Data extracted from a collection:
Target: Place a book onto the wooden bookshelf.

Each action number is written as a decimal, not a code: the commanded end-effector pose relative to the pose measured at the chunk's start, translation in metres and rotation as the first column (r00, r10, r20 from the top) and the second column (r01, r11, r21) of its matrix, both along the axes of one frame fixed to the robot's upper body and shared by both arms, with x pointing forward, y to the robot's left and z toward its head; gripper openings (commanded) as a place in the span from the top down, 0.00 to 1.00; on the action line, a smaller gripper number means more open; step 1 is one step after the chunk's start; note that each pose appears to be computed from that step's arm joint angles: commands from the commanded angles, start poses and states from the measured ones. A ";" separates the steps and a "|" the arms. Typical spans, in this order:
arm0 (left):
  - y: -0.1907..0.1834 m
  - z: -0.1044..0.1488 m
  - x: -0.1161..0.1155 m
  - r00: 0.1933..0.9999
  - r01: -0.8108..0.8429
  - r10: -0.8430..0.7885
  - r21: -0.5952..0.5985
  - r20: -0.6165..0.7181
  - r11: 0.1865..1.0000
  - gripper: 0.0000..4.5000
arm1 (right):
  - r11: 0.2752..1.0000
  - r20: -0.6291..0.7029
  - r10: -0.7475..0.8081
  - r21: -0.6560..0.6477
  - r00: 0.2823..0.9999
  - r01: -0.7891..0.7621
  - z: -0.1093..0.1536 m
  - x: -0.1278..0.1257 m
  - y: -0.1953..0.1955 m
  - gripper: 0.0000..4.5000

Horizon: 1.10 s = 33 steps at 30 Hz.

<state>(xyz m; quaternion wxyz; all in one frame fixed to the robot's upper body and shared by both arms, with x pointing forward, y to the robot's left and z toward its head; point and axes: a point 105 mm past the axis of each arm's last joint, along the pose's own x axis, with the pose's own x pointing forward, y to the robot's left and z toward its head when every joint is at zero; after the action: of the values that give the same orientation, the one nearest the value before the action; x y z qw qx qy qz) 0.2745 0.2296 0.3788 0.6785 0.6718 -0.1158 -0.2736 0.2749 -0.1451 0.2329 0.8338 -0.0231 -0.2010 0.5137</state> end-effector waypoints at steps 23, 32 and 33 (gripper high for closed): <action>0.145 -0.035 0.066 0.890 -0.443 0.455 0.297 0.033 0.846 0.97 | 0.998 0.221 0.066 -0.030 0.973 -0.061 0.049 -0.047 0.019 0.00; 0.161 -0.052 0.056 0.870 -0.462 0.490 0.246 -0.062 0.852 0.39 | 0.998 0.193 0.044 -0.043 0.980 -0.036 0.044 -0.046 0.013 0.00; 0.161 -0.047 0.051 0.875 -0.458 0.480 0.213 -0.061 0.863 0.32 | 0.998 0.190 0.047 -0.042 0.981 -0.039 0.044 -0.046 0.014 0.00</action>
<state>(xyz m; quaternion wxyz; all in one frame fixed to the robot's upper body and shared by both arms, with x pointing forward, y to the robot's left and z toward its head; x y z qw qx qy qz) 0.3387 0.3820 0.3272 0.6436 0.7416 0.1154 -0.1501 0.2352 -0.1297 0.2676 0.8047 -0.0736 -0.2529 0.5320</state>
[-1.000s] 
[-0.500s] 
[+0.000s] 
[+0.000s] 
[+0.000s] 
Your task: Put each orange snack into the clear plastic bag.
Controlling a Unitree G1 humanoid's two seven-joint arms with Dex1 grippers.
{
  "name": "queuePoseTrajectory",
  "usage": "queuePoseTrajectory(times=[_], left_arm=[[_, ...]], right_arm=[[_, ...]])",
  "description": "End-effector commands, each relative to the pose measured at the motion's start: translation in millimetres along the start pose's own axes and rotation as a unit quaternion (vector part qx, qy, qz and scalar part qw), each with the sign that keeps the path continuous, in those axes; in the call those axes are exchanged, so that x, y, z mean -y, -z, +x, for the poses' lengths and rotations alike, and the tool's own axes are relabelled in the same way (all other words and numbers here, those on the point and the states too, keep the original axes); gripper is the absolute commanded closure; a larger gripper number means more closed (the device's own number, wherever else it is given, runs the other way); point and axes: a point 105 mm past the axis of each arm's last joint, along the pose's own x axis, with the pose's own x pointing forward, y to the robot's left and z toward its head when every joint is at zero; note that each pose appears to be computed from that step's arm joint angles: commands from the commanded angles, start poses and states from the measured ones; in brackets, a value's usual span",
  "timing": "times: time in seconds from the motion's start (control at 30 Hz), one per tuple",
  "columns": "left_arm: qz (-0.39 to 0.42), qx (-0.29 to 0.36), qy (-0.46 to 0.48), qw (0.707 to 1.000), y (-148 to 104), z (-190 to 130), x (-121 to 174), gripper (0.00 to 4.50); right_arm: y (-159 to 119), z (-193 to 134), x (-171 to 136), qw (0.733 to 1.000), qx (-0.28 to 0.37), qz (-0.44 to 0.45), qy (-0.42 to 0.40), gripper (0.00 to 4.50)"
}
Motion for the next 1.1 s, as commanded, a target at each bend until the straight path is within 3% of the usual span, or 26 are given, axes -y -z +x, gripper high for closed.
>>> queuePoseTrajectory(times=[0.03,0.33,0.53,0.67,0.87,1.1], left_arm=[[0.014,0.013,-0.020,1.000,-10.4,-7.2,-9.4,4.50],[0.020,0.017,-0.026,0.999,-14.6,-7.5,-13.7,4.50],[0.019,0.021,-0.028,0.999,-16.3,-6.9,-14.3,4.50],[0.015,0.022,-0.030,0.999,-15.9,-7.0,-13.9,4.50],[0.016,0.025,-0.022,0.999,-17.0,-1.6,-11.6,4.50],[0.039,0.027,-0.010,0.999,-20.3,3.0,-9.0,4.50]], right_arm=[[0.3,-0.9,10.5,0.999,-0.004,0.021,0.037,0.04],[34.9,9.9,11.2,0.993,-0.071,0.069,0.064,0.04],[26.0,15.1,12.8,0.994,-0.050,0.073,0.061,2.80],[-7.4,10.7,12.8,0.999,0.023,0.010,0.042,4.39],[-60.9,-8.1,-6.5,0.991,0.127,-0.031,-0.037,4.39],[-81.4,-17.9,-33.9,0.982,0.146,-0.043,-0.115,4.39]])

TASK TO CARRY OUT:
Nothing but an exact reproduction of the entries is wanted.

TASK OUTPUT:
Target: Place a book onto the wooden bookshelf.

Each action number is written as a decimal, not a code: the commanded end-effector pose relative to the pose measured at the chunk's start, translation in metres and rotation as the first column (r00, r10, r20 from the top) and the second column (r01, r11, r21) of its matrix, both along the axes of one frame fixed to the robot's upper body and shared by both arms, with x pointing forward, y to the robot's left and z toward its head; gripper openings (commanded) as a place in the span from the top down, 0.00 to 1.00; on the action line, a smaller gripper number means more open; step 1 is one step after the chunk's start; note that each pose appears to be computed from that step's arm joint angles: commands from the commanded angles, start poses and states from the measured ones. A ";" separates the steps and a "|" the arms. Typical spans, in this order:
arm0 (left):
  - y: -0.1907..0.1834 m
  - z: -0.1044..0.1488 m
  - x: -0.1161..0.1155 m
  - r00: 0.1933..0.9999
  - r01: -0.8108..0.8429
  - r10: -0.8430..0.7885
  - r21: -0.5952..0.5985
  - r20: -0.6165..0.7181
  - r11: 0.1865..1.0000
  - gripper: 0.0000..4.5000
arm1 (right):
  - r11: 0.2752..1.0000
  - r20: -0.6291..0.7029
  - r10: -0.7475..0.8081
  - r21: -0.6560..0.6477
  - r00: 0.2823..0.9999
  - r01: -0.7891..0.7621
  - z: -0.1093..0.1536 m
  - x: -0.1278..0.1257 m
  - y: -0.1953..0.1955 m
  - gripper: 0.0000..4.5000

Horizon: 1.10 s = 33 steps at 30 Hz.

<state>(xyz m; quaternion wxyz; all in one frame fixed to the robot's upper body and shared by both arms, with x pointing forward, y to the robot's left and z toward its head; point and axes: a point 105 mm past the axis of each arm's last joint, along the pose's own x axis, with the pose's own x pointing forward, y to the robot's left and z toward its head when every joint is at zero; after the action: of the values that give the same orientation, the one nearest the value before the action; x y z qw qx qy qz) 0.2745 0.2296 0.3788 0.6785 0.6718 -0.1158 -0.2736 0.2749 -0.1451 0.2329 0.8338 -0.0231 -0.2010 0.5137</state> end-effector waypoints at steps 23, 32 and 33 (gripper high for closed): <action>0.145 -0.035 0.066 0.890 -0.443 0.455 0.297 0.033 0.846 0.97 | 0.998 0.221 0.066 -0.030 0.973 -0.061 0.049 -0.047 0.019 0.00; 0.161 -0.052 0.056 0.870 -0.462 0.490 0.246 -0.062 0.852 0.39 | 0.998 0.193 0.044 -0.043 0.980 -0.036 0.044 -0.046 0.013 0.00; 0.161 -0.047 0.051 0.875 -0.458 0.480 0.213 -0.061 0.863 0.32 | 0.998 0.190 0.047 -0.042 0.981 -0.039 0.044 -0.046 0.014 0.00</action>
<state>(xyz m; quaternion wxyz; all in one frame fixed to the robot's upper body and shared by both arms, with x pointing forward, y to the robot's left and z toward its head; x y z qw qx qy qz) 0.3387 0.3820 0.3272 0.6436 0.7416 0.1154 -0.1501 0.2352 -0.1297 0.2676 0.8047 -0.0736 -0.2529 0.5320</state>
[-1.000s] 
[-0.500s] 
[+0.000s] 
[+0.000s] 
[+0.000s] 
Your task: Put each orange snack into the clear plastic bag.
Controlling a Unitree G1 humanoid's two seven-joint arms with Dex1 grippers.
{
  "name": "queuePoseTrajectory",
  "usage": "queuePoseTrajectory(times=[_], left_arm=[[_, ...]], right_arm=[[_, ...]])",
  "description": "End-effector commands, each relative to the pose measured at the motion's start: translation in millimetres along the start pose's own axes and rotation as a unit quaternion (vector part qx, qy, qz and scalar part qw), each with the sign that keeps the path continuous, in those axes; in the call those axes are exchanged, so that x, y, z mean -y, -z, +x, for the poses' lengths and rotations alike, and the tool's own axes are relabelled in the same way (all other words and numbers here, those on the point and the states too, keep the original axes); gripper is the absolute commanded closure; a larger gripper number means more closed (the device's own number, wherever else it is given, runs the other way); point and axes: a point 105 mm past the axis of each arm's last joint, along the pose's own x axis, with the pose's own x pointing forward, y to the robot's left and z toward its head when every joint is at zero; note that each pose appears to be computed from that step's arm joint angles: commands from the commanded angles, start poses and states from the measured ones; in brackets, a value's usual span",
  "timing": "times: time in seconds from the motion's start (control at 30 Hz), one per tuple",
  "columns": "left_arm: qz (-0.39 to 0.42), qx (-0.29 to 0.36), qy (-0.46 to 0.48), qw (0.707 to 1.000), y (-148 to 104), z (-190 to 130), x (-121 to 174), gripper (0.00 to 4.50); right_arm: y (-159 to 119), z (-193 to 134), x (-171 to 136), qw (0.733 to 1.000), qx (-0.28 to 0.37), qz (-0.44 to 0.45), qy (-0.42 to 0.40), gripper (0.00 to 4.50)"
}
Motion for the next 1.1 s, as commanded, a target at each bend until the straight path is within 3% of the usual span, or 26 are given, axes -y -z +x, gripper high for closed.
>>> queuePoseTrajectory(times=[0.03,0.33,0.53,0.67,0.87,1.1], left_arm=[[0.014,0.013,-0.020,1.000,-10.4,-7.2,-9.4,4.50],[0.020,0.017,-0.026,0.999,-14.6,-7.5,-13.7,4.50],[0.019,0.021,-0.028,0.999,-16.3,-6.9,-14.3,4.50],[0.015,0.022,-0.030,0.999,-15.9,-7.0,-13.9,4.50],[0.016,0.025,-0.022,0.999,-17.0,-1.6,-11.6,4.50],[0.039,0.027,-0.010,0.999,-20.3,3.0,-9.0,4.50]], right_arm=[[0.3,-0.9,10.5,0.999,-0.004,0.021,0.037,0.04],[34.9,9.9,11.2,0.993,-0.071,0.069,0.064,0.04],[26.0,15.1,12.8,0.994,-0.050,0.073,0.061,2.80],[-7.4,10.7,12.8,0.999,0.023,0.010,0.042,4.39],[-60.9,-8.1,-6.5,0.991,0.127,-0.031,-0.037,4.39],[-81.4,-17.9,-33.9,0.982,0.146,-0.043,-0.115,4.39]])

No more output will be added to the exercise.